Combates en Sudán entre el ejército y milicias prorrusas
Los choques ocurrían en la capital, Jartum, y cientos de localidades. El caudillo Dagalo lidera a los rebeldes y es aliado de la firma mercenaria rusa Wagner

Sábado 15 de Abril de 2023

Sudán, un país africano ubicado al sur del desierto del Sahara, que vivió tres décadas bajo la dictadura de un militar extremista islámico, amaneció sumido en el caos. La rivalidad entre los dos generales al frente del Consejo Soberano que dirige el país, Abdel-Fattah Al-Burhan y el prorruso Mohamed Hamdan Dagalo, estalló en enfrentamientos armados en la capital, Jartum. El dictador islámico Omar Hasán Ahmad al Bashir fue derrocado en 2019 y desde entonces el país entró en una inestable transición.

Los paramilitares sudaneses de las Fuerzas de Apoyo Rápido (FPR) intentan hacerse con el poder y debilitar al ejército con incursiones, tiroteos, ataques aéreos, movilizaciones de vehículos blindados y anuncios contradictorios. Las fuerzas armadas comandadas por el general Abdel-Fattah Al-Burhan, jefe del Consejo Soberano, afirmaron haber “reconquistado todas las zonas vitales” y que la situación desencadenada por los ataques paramilitares “se está resolviendo”. Admitiendo que había perdido momentáneamente el control, el ejército confirmó que había retomado los aeropuertos de Jartum y Merowe, 440 localidades al norte de la capital, expulsando a los FPR de Mohamed Hamdan Dagalo, muy próximo a Rusia y número dos del Consejo. En el asalto al aeropuerto, los FPR incendiaron aviones civiles, entre ellos uno de Saudi Airlines. Los primeros disparos en Jartum se oyeron hacia las siete. La ONG Emergency se vio obligada a cerrar su centro pediátrico en las afueras de la capital.

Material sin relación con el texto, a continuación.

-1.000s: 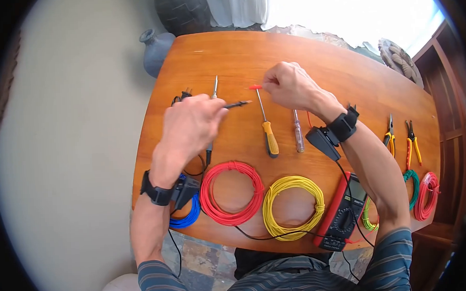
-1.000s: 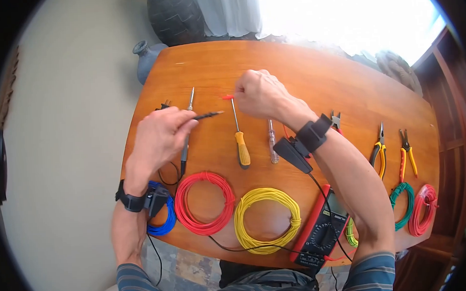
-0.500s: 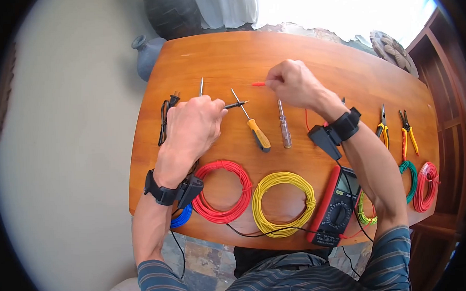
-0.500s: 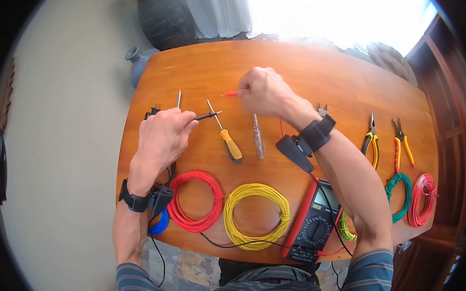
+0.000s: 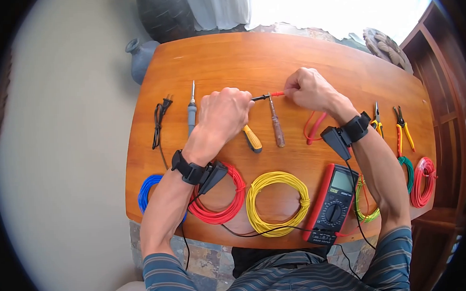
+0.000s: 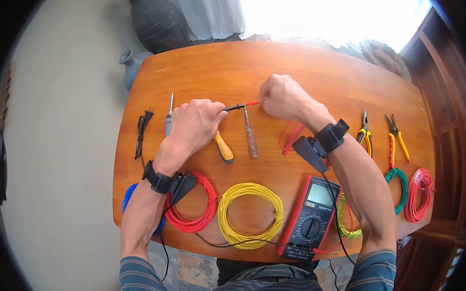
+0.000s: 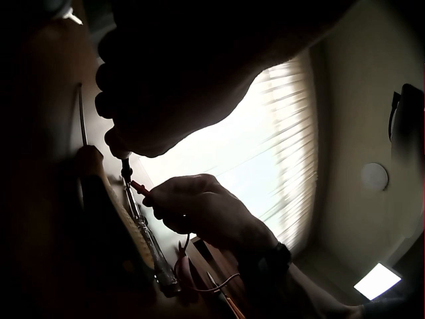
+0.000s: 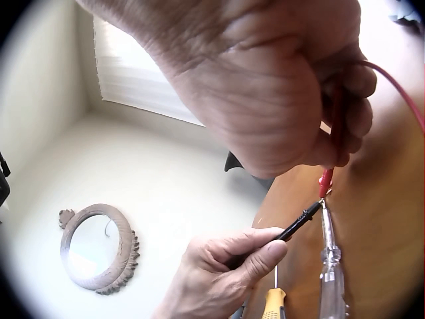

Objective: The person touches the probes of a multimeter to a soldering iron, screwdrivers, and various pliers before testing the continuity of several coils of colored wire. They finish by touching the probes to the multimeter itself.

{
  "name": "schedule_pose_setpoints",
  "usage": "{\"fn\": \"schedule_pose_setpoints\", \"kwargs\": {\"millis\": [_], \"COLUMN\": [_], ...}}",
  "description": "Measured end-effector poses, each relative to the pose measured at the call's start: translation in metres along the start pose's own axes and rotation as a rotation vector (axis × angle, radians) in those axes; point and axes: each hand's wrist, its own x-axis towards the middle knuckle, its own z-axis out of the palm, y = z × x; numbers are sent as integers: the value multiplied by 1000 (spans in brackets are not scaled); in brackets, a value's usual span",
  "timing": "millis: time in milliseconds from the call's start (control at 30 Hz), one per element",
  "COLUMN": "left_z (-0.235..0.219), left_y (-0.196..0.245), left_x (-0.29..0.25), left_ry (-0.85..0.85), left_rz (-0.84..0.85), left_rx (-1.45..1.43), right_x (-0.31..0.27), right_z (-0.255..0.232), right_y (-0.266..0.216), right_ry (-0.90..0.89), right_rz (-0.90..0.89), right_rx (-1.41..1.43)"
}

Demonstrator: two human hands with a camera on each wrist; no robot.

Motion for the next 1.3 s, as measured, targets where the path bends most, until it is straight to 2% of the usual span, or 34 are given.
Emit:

Los paramilitares tratan de hacerse con el poder. Su líder comparte una mina de oro con la Wagner rusa Los paramilitares tratan de hacerse con el poder. Su líder comparte una mina de oro con la Wagner rusa

La Fuerza Aérea sudanesa anunció que había alcanzado dos bases paramilitares en Jartum y en las redes sociales se vieron imágenes de tanques en movimiento. Un funcionario de la ONU informó de enfrentamientos “literalmente por todas partes” en la capital. La ONU, Estados Unidos, la UE, la Unión Africana, la Liga Arabe y Rusia hicieron llamamientos para que se ponga fin a los enfrentamientos. Las fricciones entre el ejército y los paramilitares llevaban meses intensificándose, bloqueando la transición basada en un acuerdo firmado el 5 de diciembre. En el centro de la disputa se encuentra la reforma militar, ya que el ejército quiere integrar a la FPR en sus filas en dos años, mientras que Dagalo quiere un proceso más lento que podría durar hasta diez años. Un coronel admitió que había “bajas” en el ejército, pero no pero no pudo cuantificarlas. “La batalla se decidirá en los próximos días”, advirtió Dagalo. Las FPR, que en abril de 2019 participaron en el golpe militar que puso fin a la era del autócrata Omar al-Bashir, cuentan con unos 100.000 efectivos. Son una prolongación de las infames milicias "janjaweed", los "demonios a caballo" que lucharon por Bashir para sofocar la rebelión en Darfur a principios de la década de 2000, un conflicto con al menos 2,5 millones de refugiados y unos 300.000 muertos. Dagalo comparte una mina de oro con la milicia mercenaria Wagner, viajó a Rusia en vísperas de la invasión de Ucrania y es partidario de construir una base rusa en el mar Rojo, en Sudán.